へー、面白い企画をするもんだ、とかつての落合信彦愛読者として思わず手に取ってしまった。
もっとも、落合本(父のほう)も、1990年をすぎて、ゴルバチョフのことを書き始めたあたりから、ありもしない情報を元に適当に書いているのが透けて見えてきて手を出さなくなった(それまでの著作は、ほぼ全部というくらい読んでいたのに)。
一方、息子落合のほうには、ちょっと興味を持っていたので、この機会に彼の文章にも触れることが出来て良かったかな。父親よりはよほどまともだと思ったし、冒頭で、父から聞いた言葉として「戦争はいつだって老人が始め、若者が犠牲になる」を語るにあたり、
「研究者の自分としては、引用元を明記していただきたいところだ」
と、父親の怪しげなところをしょっぱなから端的に突いていて痛快だった(とにかく父落合の本は、あとから思えばマユツバだらけだったからね・笑)。

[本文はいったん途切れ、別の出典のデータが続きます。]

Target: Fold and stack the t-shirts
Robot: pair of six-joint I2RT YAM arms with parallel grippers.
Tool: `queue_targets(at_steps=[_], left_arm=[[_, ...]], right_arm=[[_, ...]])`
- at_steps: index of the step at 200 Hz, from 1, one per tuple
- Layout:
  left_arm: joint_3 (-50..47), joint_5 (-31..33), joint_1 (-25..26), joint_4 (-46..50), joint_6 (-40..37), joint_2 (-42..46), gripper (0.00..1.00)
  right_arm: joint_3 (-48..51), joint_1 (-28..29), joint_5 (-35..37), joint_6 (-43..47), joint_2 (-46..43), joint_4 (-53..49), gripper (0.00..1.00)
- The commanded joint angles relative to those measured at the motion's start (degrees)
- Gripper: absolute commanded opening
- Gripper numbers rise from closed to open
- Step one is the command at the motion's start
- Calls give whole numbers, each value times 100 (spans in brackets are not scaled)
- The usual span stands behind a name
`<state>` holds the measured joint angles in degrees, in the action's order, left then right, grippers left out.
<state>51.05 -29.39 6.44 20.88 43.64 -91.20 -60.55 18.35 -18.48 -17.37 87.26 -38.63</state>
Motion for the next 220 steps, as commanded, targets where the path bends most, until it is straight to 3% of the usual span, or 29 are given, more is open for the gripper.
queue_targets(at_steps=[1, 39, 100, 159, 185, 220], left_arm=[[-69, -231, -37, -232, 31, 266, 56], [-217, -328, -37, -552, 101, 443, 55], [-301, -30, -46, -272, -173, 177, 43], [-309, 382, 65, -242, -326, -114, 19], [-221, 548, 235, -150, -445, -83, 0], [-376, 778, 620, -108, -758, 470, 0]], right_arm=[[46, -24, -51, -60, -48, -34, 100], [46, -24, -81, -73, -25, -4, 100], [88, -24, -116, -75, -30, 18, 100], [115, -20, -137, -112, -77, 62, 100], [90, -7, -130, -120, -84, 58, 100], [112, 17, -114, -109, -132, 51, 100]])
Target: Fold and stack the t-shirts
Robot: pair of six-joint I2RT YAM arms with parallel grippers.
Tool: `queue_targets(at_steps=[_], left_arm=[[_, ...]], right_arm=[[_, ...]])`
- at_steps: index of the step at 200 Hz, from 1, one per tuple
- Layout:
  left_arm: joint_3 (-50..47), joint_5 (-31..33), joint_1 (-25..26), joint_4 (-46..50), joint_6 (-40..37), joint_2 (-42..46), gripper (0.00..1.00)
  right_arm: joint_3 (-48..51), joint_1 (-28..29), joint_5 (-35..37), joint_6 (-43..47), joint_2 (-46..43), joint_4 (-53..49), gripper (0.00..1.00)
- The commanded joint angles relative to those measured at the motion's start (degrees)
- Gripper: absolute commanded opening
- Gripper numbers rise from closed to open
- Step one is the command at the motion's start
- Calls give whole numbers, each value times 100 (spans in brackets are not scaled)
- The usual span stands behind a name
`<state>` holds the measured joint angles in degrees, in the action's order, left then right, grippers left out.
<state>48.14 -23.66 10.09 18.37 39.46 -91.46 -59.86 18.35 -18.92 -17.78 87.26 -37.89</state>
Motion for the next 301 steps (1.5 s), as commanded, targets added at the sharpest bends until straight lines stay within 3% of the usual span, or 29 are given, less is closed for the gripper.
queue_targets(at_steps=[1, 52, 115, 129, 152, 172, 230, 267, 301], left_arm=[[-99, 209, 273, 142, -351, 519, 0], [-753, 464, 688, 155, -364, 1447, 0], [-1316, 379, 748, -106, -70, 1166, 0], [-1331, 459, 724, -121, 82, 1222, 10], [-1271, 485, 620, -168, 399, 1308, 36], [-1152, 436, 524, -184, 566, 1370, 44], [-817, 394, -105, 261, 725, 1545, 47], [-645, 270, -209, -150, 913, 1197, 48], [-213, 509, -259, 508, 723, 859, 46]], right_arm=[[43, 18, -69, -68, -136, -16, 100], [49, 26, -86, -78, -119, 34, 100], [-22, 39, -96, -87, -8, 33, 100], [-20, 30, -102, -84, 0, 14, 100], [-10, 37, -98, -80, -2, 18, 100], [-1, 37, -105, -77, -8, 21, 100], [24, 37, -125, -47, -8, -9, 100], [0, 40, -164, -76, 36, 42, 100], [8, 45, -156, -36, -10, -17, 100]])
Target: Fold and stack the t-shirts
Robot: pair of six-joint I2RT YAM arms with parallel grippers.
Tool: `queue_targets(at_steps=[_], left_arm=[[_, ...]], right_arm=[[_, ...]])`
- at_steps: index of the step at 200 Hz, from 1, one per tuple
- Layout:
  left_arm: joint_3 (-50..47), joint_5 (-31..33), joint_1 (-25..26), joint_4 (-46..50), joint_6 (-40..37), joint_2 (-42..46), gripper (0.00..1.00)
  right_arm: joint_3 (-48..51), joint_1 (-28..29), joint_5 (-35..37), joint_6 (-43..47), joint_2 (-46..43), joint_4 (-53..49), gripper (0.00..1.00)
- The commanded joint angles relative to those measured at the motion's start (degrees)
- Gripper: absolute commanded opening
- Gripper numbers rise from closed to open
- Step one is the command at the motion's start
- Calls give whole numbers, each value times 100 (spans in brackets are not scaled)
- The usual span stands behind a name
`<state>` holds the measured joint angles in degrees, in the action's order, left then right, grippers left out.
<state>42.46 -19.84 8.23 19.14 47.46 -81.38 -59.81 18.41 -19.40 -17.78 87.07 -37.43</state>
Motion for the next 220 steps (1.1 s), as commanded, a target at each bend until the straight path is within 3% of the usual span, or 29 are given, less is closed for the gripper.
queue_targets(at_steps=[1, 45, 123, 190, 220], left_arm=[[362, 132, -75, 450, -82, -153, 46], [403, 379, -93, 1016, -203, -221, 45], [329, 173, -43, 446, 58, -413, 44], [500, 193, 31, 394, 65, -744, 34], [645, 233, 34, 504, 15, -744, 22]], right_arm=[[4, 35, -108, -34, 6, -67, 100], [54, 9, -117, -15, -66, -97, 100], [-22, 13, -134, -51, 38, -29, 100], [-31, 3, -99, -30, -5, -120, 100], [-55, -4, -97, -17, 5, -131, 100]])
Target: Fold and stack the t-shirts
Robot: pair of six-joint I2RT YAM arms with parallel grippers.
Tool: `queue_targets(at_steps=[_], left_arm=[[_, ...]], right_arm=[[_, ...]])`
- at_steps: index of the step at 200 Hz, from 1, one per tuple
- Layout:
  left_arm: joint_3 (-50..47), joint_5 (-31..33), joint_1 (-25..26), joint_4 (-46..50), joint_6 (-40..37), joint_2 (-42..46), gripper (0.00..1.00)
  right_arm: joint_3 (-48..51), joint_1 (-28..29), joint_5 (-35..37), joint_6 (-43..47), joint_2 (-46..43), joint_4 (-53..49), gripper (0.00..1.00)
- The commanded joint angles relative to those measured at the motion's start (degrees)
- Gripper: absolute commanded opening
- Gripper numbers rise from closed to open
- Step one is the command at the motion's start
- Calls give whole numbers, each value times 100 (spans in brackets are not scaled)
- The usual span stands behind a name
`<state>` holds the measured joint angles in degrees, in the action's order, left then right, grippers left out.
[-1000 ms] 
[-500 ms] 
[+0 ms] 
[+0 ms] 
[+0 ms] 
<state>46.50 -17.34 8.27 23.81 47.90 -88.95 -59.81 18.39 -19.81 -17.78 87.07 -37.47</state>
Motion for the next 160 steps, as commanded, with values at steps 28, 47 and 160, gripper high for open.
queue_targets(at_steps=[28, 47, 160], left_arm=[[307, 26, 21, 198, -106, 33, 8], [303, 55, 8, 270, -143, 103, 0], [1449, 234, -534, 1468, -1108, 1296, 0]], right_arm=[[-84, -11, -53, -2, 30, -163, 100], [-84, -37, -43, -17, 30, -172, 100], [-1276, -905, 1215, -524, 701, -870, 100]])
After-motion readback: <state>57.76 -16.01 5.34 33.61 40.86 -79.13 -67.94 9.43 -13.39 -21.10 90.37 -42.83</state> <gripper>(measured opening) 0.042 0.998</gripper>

メモしておこうと付箋をはった文章も、圧倒的に息子落合のほうが多かった。父の方は、昔から言ってた繰り言の焼き直しばかりだし。
買う前に、ざっと見て、親子座談会の章があったので、これは楽しみと思ったのだが、それも2016年に行ったもの。分量も少なく、もう少しこのパートが多くて、しかも昨今の米中問題、ロシア・ウクライナ戦争を踏まえてか、少なくともコロナ禍を経ての対談となっていれば、価値があったのに。
楽しみに読んだが、かなり肩透かし。
まぁ、懐かしい思いも味わいながら気楽に読めた。
息子落合の本は、もう少し読んでみようかなとは思ったよ。